[Gmp-commit] /var/hg/gmp: Update some READMEs.
mercurial at gmplib.org
mercurial at gmplib.org
Sat Aug 19 19:39:00 CEST 2023
details: /var/hg/gmp/rev/028e572a8fa2
changeset: 18433:028e572a8fa2
user: Torbjorn Granlund <tg at gmplib.org>
date: Sat Aug 19 19:38:55 2023 +0200
description:
Update some READMEs.
diffstat:
mpn/s390_64/README | 88 ++++++++++++++++++++++++++++++++++++++-----------
mpn/s390_64/z13/README | 27 ---------------
2 files changed, 68 insertions(+), 47 deletions(-)
diffs (147 lines):
diff -r d7265d0824d3 -r 028e572a8fa2 mpn/s390_64/README
--- a/mpn/s390_64/README Sat Aug 19 19:26:25 2023 +0200
+++ b/mpn/s390_64/README Sat Aug 19 19:38:55 2023 +0200
@@ -1,4 +1,4 @@
-Copyright 2011 Free Software Foundation, Inc.
+Copyright 2011, 2023 Free Software Foundation, Inc.
This file is part of the GNU MP Library.
@@ -30,11 +30,12 @@
There are many generations of 64-bit s390 processors, z900, z990, z9, z10,
z196, z12, z13, z14, z15, and z16. The current GMP code was originally
-optimised for theb two oldest, z900 and z990. Better code for z13 and later
-can be found in aptly named subdirectories.
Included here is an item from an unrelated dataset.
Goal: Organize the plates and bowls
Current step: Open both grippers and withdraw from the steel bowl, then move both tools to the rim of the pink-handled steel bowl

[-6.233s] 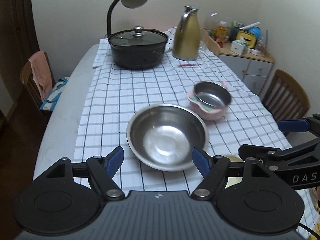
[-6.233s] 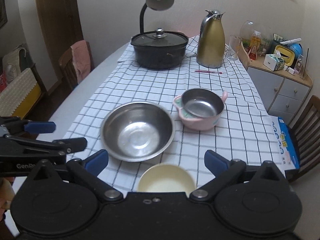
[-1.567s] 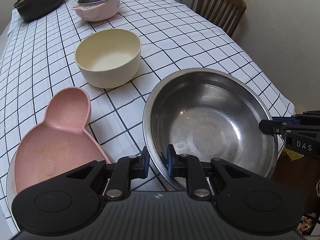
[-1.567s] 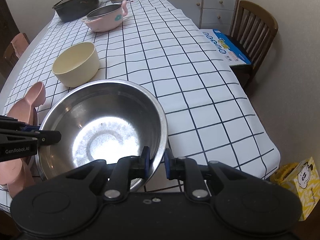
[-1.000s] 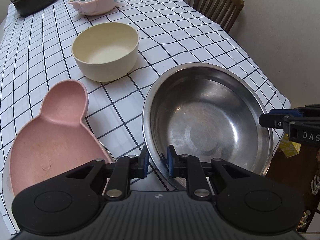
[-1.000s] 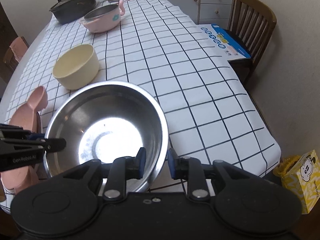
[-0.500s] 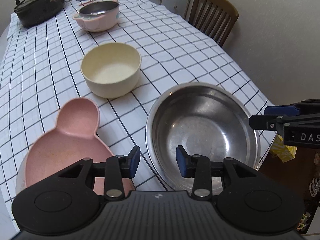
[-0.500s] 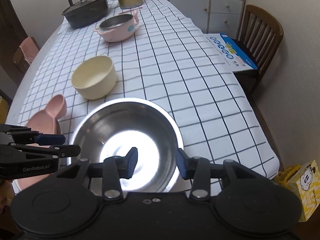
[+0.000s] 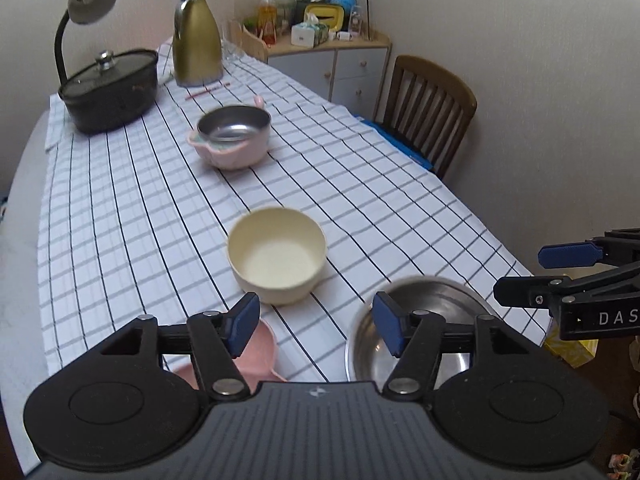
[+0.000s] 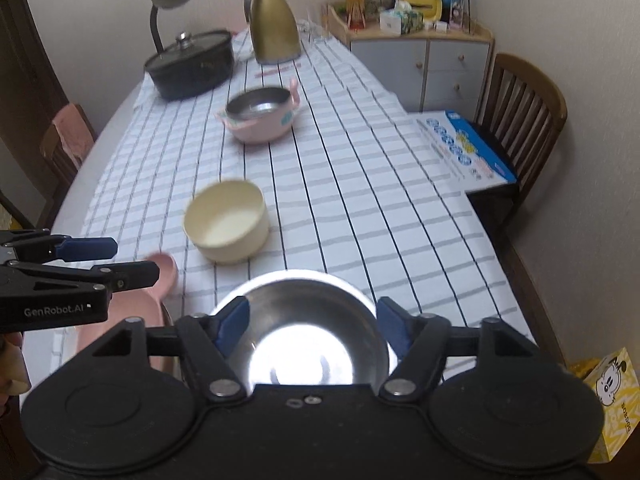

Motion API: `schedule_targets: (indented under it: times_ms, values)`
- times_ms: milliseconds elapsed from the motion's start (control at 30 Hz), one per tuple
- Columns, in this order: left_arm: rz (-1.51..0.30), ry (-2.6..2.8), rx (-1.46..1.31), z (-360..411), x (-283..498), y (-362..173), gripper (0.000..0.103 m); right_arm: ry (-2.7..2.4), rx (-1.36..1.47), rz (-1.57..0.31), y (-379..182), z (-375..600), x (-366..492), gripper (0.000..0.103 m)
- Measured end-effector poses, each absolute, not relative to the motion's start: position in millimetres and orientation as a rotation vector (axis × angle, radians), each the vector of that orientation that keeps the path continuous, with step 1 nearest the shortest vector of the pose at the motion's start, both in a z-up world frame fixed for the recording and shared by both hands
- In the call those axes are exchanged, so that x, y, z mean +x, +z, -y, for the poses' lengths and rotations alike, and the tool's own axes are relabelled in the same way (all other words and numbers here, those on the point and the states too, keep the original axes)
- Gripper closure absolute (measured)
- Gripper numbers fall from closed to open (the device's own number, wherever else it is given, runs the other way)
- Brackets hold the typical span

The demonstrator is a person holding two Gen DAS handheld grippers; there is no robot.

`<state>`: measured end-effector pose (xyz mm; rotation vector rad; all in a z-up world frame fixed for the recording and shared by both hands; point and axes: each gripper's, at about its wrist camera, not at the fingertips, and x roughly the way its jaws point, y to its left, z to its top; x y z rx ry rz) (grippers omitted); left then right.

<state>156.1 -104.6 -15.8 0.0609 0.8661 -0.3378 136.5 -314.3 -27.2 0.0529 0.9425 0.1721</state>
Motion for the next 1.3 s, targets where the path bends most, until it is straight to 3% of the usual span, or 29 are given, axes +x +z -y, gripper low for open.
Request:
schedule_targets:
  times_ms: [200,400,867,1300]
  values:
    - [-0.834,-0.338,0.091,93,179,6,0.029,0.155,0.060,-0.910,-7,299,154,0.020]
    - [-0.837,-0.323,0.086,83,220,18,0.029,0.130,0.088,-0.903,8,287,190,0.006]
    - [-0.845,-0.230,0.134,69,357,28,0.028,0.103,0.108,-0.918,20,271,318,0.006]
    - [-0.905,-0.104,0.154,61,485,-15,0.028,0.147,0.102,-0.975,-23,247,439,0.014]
The status comments below are for
-the original code.
+optimised for the two oldest, z900 and z990. Better code for z13 and later can
+be found in aptly named subdirectories.
+STATUS
+
mpn_copyi
This code makes use of a loop around MVC. It almost surely runs very
@@ -67,24 +68,71 @@
mpn_mul_1, mpn_addmul_1, mpn_submul_1
-The current code is very naive, but due to the non-pipelined nature of
-MLGR on z900 and z990, more sophisticated code would not gain much.
-
-On z10 one would need to cluster at least 4 MLGR together, in order to
-reduce stalling.
-
-On z196, one surely want to use unrolling and pipelining, to perhaps
-reach around 12 c/l. A major issue here and on z10 is ALCGR's 3 cycle
-stalling.
+The current code is 4-way unrolled, but only timed on z15, where we anyway have
+better code. It is believed to run well on older CPUs.
mpn_mul_2, mpn_addmul_2
-At least for older machines (z900, z990) with very slow MLGR, we
-should use Karatsuba's algorithm on 2-limb units, making mul_2 and
-addmul_2 the main multiplication primitives. The newer machines might
-benefit less from this approach, perhaps in particular z10, where MLGR
-clustering is more important.
+These are really, really hard to write as the needed MLG clustering and the
+register shortage leave very little wiggle room. Our attempts run slower than
+combinations of mul_1 and addmul_1.
+
+mpn_mul_basecase, mpn_sqr_basecase
+
+These use old un-unrolled mul_1 and addmul_1.
+
+
+TODO
+
+1. Somehow clean up instruction set differences. The ad hoc test of
+ e.g. addmul_1 for playing with vl, vster, vpdi etc, is not great.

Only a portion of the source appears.